Problem description
Write the listing out once more, identical to the original but without pictures.

Records to use
════════════════════

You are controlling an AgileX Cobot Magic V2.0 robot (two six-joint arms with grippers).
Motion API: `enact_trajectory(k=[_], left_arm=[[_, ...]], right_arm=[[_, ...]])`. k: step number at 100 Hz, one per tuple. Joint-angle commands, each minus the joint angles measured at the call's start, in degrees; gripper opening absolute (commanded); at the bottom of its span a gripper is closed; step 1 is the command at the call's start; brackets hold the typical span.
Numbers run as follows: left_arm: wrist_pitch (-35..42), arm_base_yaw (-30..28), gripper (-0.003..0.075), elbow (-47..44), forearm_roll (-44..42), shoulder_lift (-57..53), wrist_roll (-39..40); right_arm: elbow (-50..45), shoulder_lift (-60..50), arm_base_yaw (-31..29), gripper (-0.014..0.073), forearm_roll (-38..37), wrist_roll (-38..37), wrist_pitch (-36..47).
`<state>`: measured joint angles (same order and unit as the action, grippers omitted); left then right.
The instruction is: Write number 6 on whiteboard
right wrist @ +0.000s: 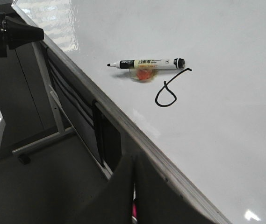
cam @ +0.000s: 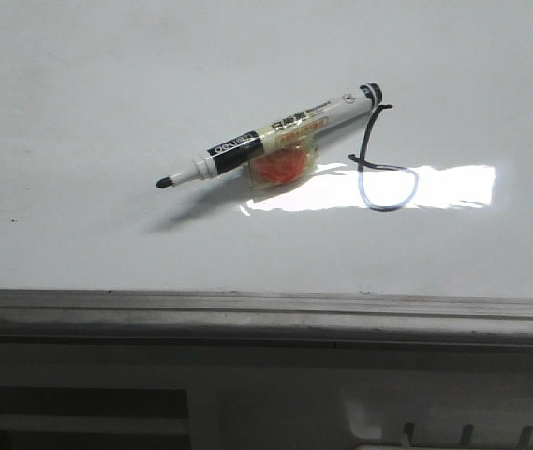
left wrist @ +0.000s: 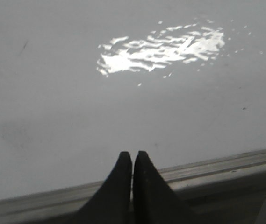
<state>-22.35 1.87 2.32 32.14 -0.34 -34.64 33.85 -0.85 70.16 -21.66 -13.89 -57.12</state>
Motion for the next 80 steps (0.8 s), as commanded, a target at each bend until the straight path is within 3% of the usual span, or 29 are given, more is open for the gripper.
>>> enact_trajectory(k=[1, 15, 26, 38, 80], left_arm=[[3.88, -0.18, -0.0019, 0.28, -2.30, -1.72, 6.50], [5.58, 0.43, -0.0019, -2.52, -16.52, -1.72, 31.07], [7.10, 0.43, -0.0019, -4.79, -25.83, -1.72, 45.08], [5.25, 0.43, -0.0019, -5.13, -36.48, -1.72, 45.62], [5.36, 0.43, -0.0019, -5.13, -35.88, -1.72, 45.62]], right_arm=[[1.07, -0.05, -0.22, -0.0054, -1.34, -0.09, 3.79], [1.07, -0.05, -0.22, -0.0054, -1.34, -0.09, 3.79], [1.07, -0.05, -0.22, -0.0054, -1.34, -0.09, 3.79], [1.07, -0.05, -0.22, -0.0054, -1.34, -0.09, 3.79], [1.07, -0.05, -0.22, -0.0054, -1.34, -0.09, 3.79]])
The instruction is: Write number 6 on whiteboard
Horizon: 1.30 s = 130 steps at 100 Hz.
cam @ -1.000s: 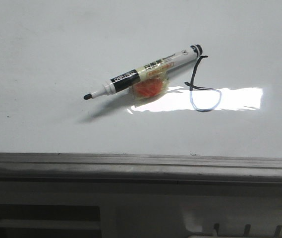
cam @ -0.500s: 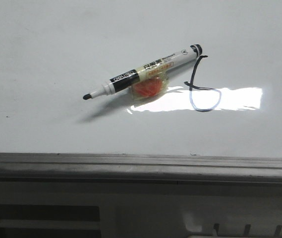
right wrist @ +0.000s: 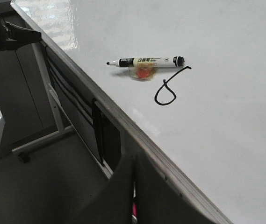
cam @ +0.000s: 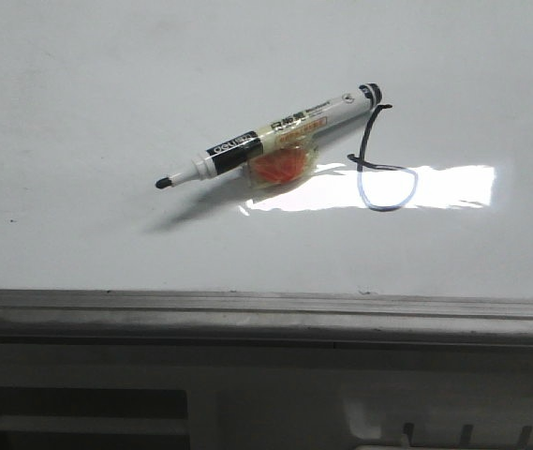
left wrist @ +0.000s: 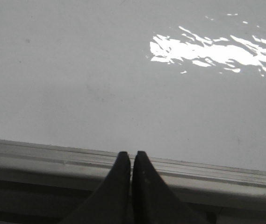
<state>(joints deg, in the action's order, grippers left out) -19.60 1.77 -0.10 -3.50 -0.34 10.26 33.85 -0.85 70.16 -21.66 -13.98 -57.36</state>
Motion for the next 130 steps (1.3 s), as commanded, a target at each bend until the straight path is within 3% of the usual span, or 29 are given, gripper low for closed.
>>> enact_trajectory(k=[1, 40, 53, 59, 74, 86, 97, 103, 115, 122, 130], left_arm=[[2.61, 0.53, -0.0019, -2.70, -0.24, -1.72, 0.72], [2.61, 0.53, -0.0019, -2.70, -0.24, -1.72, 0.72], [2.61, 0.53, -0.0019, -2.70, -0.24, -1.72, 0.72], [2.61, 0.53, -0.0019, -2.70, -0.24, -1.72, 0.72], [2.61, 0.53, -0.0019, -2.70, -0.24, -1.72, 0.72], [2.61, 0.53, -0.0019, -2.70, -0.24, -1.72, 0.72], [2.61, 0.53, -0.0019, -2.70, -0.24, -1.72, 0.72], [2.61, 0.53, -0.0019, -2.70, -0.24, -1.72, 0.72], [2.61, 0.53, -0.0019, -2.70, -0.24, -1.72, 0.72], [2.61, 0.53, -0.0019, -2.70, -0.24, -1.72, 0.72], [2.61, 0.53, -0.0019, -2.70, -0.24, -1.72, 0.72]], right_arm=[[1.07, -0.05, -0.22, -0.0054, -1.34, 0.00, 4.02], [0.87, -0.05, -0.35, -0.0054, -1.46, 0.00, 4.02], [-2.98, -0.05, -3.69, -0.0054, -7.76, 0.00, 3.29], [-5.88, -0.05, -7.34, -0.0054, -7.76, 0.00, 7.76], [-13.71, -0.05, -20.21, -0.0054, -8.99, 0.00, 28.89], [-19.94, 0.18, -32.47, -0.0054, 0.70, 0.34, 41.88], [-26.13, 0.54, -45.00, -0.0054, 14.93, 0.78, 44.70], [-29.11, 0.65, -50.76, -0.0054, 18.44, 0.78, 45.58], [-34.31, 0.54, -59.80, -0.0054, 17.69, 0.78, 48.27], [-36.35, 0.11, -62.45, -0.0054, 17.07, 0.78, 50.14], [-36.13, -0.85, -63.89, -0.0054, 15.86, 1.25, 46.88]])
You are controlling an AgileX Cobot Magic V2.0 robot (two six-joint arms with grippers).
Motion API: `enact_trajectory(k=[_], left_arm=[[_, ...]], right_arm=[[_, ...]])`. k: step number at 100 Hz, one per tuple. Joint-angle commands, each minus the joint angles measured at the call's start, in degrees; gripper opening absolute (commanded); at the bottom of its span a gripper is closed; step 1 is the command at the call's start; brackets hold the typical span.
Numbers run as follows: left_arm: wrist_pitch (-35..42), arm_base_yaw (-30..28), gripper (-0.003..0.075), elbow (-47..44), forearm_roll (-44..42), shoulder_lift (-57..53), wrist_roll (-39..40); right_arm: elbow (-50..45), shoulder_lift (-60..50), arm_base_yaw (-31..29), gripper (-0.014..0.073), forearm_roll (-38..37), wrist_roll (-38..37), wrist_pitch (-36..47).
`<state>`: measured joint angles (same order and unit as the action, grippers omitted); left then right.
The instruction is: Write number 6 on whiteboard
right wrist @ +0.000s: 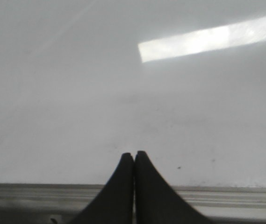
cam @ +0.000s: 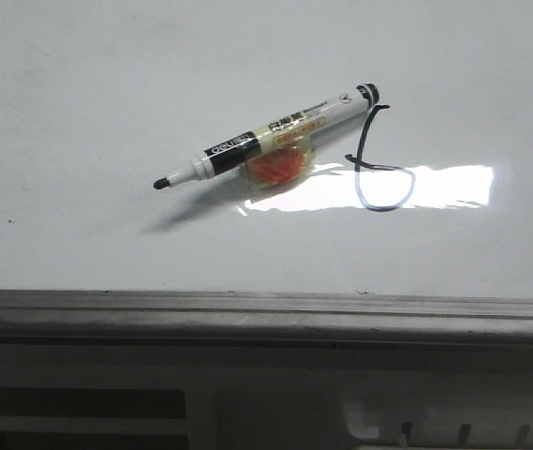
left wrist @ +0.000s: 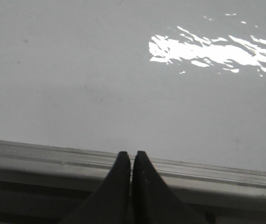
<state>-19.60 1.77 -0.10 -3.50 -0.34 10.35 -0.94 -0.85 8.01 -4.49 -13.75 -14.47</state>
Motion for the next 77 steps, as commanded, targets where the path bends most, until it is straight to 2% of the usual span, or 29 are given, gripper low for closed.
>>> enact_trajectory(k=[1, 19, 77], left_arm=[[2.61, 0.53, -0.0019, -2.70, -0.24, -1.72, 0.63], [2.61, 0.53, -0.0019, -2.70, -0.24, -1.72, 0.63], [2.61, 0.53, -0.0019, -2.70, -0.24, -1.72, 0.63]], right_arm=[[-1.34, -0.85, -1.73, -0.0054, -1.51, 1.01, 3.72], [-1.34, -0.85, -1.73, -0.0054, -2.86, 1.08, -3.52], [-1.34, -0.85, -1.73, -0.0054, -2.67, 1.30, -2.84]])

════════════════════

Reply
You are controlling an AgileX Cobot Magic V2.0 robot (two six-joint arms with grippers).
Motion API: `enact_trajectory(k=[_], left_arm=[[_, ...]], right_arm=[[_, ...]])`. k: step number at 100 Hz, one per tuple. Joint-angle commands, each minus the joint angles measured at the call's start, in degrees; gripper opening absolute (commanded); at the bottom of its span a gripper is closed; step 1 is the command at the call's start; brackets hold the typical span.
Numbers run as follows: left_arm: wrist_pitch (-35..42), arm_base_yaw (-30..28), gripper (-0.003..0.075), elbow (-47..44), forearm_roll (-44..42), shoulder_lift (-57..53), wrist_roll (-39..40); right_arm: elbow (-50..45), shoulder_lift (-60..50), arm_base_yaw (-31..29), gripper (-0.014..0.073), forearm_roll (-38..37), wrist_roll (-38..37), wrist_pitch (-36..47).
`<state>`: measured joint angles (same order and unit as the action, grippers omitted); left then right.
The instruction is: Write number 6 on whiteboard
right wrist @ +0.000s: 
cam @ +0.000s: 
left wrist @ +0.000s: 
<state>-22.35 1.87 2.32 32.14 -0.34 -34.64 33.85 -0.85 70.16 -21.66 -13.89 -57.12</state>
Motion for the next 80 steps (0.8 s), as commanded, a target at each bend until the straight path is within 3% of the usual span, or 29 are given, more is open for the gripper.
>>> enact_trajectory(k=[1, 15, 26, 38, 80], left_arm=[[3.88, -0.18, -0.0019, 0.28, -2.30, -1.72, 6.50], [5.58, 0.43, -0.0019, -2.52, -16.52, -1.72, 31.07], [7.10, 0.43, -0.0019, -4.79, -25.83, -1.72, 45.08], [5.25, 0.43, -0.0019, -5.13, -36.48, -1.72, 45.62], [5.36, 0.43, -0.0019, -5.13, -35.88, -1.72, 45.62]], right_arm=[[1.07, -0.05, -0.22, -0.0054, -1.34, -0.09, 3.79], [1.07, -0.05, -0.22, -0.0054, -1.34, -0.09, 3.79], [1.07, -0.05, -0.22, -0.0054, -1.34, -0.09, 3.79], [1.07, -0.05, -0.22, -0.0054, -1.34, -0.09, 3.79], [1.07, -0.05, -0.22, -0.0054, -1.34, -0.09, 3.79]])
The instruction is: Write number 6 on whiteboard
Horizon: 1.30 s = 130 steps at 100 Hz.
cam @ -1.000s: 
cam @ -0.500s: 
right wrist @ +0.000s: 
cam @ +0.000s: 
left wrist @ +0.000s: 
<state>(joints deg, in the action's order, grippers left out) -19.60 1.77 -0.10 -3.50 -0.34 10.26 33.85 -0.85 70.16 -21.66 -13.98 -57.36</state>
Motion for the next 130 steps (1.3 s), as commanded, a target at each bend until the straight path is within 3% of the usual span, or 29 are given, gripper low for closed.
>>> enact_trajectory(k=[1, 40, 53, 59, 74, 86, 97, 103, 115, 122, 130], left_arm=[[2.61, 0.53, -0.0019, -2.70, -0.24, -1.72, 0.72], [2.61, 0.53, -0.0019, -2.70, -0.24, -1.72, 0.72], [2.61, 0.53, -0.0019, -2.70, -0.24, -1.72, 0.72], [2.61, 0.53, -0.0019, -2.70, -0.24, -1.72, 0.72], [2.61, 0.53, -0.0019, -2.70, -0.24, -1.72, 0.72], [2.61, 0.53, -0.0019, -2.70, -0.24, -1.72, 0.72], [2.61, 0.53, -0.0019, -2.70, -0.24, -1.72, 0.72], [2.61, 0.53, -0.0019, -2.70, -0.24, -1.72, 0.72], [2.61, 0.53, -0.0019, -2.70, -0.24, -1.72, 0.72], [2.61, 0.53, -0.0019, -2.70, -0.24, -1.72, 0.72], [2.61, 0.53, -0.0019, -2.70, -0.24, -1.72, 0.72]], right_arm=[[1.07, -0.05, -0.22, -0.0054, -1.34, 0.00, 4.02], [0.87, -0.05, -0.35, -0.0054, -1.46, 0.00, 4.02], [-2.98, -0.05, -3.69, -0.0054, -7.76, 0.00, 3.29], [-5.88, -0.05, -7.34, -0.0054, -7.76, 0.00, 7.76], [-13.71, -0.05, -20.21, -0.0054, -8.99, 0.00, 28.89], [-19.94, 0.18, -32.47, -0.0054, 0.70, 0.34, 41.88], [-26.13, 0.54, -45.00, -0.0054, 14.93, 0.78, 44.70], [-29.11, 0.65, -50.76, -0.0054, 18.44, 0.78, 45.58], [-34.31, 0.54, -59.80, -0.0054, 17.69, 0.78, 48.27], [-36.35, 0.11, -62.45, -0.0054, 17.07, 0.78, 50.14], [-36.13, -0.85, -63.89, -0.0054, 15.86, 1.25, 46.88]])
You are controlling an AgileX Cobot Magic V2.0 robot (two six-joint arms with grippers).
Motion API: `enact_trajectory(k=[_], left_arm=[[_, ...]], right_arm=[[_, ...]])`. k: step number at 100 Hz, one per tuple. Joint-angle commands, each minus the joint angles measured at the call's start, in degrees; gripper opening absolute (commanded); at the bottom of its span a gripper is closed; step 1 is the command at the call's start; brackets hold the typical span.
Numbers run as follows: left_arm: wrist_pitch (-35..42), arm_base_yaw (-30..28), gripper (-0.003..0.075), elbow (-47..44), forearm_roll (-44..42), shoulder_lift (-57..53), wrist_roll (-39..40); right_arm: elbow (-50..45), shoulder_lift (-60..50), arm_base_yaw (-31..29), gripper (-0.014..0.073), forearm_roll (-38..37), wrist_roll (-38..37), wrist_pitch (-36..47).
`<state>`: measured joint angles (same order and unit as the action, grippers omitted); left then right.
The instruction is: Write number 6 on whiteboard
right wrist @ +0.000s: 
cam @ +0.000s: 
left wrist @ +0.000s: 
<state>-19.60 1.77 -0.10 -3.50 -0.34 10.35 -0.94 -0.85 8.01 -4.49 -13.75 -14.47</state>
Motion for the next 77 steps, as commanded, targets where the path bends most, until it is straight to 2% of the usual span, or 29 are given, gripper low for closed.
>>> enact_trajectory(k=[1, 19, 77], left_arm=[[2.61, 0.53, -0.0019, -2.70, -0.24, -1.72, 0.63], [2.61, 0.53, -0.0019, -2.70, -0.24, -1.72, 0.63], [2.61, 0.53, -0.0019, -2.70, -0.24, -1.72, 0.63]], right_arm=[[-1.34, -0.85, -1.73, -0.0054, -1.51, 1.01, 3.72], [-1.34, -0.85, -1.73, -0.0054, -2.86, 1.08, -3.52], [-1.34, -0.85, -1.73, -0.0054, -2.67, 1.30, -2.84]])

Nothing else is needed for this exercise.